**Task to complete:** In the records below, find the line containing "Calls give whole" and the line containing "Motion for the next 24"; please repeat exactly the lines from one to the other, both included, and nothing more.
========
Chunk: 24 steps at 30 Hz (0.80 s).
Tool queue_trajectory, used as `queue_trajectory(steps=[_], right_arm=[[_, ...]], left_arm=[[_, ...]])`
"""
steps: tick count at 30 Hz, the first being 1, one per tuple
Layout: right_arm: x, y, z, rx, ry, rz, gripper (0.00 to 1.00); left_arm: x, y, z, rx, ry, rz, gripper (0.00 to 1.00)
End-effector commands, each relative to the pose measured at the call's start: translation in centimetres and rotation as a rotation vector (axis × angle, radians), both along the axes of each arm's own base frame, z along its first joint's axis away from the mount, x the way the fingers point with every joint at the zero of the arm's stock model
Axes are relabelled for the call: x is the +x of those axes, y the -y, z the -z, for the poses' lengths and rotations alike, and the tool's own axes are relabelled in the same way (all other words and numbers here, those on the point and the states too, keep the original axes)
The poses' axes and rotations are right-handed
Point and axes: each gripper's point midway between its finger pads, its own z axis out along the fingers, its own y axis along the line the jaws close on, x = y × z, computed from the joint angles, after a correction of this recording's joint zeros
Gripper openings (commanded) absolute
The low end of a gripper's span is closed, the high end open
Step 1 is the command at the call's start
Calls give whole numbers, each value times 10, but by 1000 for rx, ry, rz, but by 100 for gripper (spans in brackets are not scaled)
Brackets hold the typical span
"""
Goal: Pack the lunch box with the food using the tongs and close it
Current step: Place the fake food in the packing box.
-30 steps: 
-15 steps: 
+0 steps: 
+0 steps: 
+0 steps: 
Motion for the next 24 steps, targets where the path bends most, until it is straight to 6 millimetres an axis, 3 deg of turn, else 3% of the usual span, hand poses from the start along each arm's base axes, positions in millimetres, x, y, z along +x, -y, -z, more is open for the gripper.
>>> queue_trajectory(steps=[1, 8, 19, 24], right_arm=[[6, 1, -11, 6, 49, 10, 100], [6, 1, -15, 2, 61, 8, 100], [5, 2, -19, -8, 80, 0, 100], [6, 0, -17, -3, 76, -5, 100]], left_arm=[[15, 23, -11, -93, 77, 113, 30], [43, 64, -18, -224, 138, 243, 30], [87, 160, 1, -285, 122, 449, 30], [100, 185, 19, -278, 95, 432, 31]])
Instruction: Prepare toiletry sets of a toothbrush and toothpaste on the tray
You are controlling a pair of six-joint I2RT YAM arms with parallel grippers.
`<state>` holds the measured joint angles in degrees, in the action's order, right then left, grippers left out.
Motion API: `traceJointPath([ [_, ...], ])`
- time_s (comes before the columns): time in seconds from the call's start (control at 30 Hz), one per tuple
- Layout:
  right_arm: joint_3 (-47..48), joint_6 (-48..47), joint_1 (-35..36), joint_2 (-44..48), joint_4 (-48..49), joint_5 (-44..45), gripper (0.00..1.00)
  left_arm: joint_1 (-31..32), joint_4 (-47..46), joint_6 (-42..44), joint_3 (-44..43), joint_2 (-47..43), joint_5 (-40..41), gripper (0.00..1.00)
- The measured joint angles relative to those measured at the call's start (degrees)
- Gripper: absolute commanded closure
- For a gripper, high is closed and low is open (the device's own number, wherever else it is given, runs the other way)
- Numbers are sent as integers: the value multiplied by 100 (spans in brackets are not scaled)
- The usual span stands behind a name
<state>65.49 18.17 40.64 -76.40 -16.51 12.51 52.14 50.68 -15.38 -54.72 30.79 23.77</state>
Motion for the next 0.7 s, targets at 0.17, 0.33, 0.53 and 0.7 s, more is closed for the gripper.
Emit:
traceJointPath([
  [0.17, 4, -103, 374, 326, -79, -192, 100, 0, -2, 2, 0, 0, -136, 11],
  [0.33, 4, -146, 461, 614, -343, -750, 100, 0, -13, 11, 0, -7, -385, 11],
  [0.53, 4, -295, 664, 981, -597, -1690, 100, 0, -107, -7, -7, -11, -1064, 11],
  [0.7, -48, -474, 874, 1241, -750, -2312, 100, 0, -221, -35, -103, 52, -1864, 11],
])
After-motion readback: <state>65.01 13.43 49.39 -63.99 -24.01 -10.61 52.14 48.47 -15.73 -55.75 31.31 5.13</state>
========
**Exercise response:**
Calls give whole numbers, each value times 10, but by 1000 for rx, ry, rz, but by 100 for gripper (spans in brackets are not scaled)
Brackets hold the typical span
"""
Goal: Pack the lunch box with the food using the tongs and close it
Current step: Place the fake food in the packing box.
-30 steps: 
-15 steps: 
+0 steps: 
+0 steps: 
+0 steps: 
Motion for the next 24 steps, targets where the path bends most, until it is straight to 6 millimetres an axis, 3 deg of turn, else 3% of the usual span, hand poses from the start along each arm's base axes, positions in millimetres, x, y, z along +x, -y, -z, more is open for the gripper.

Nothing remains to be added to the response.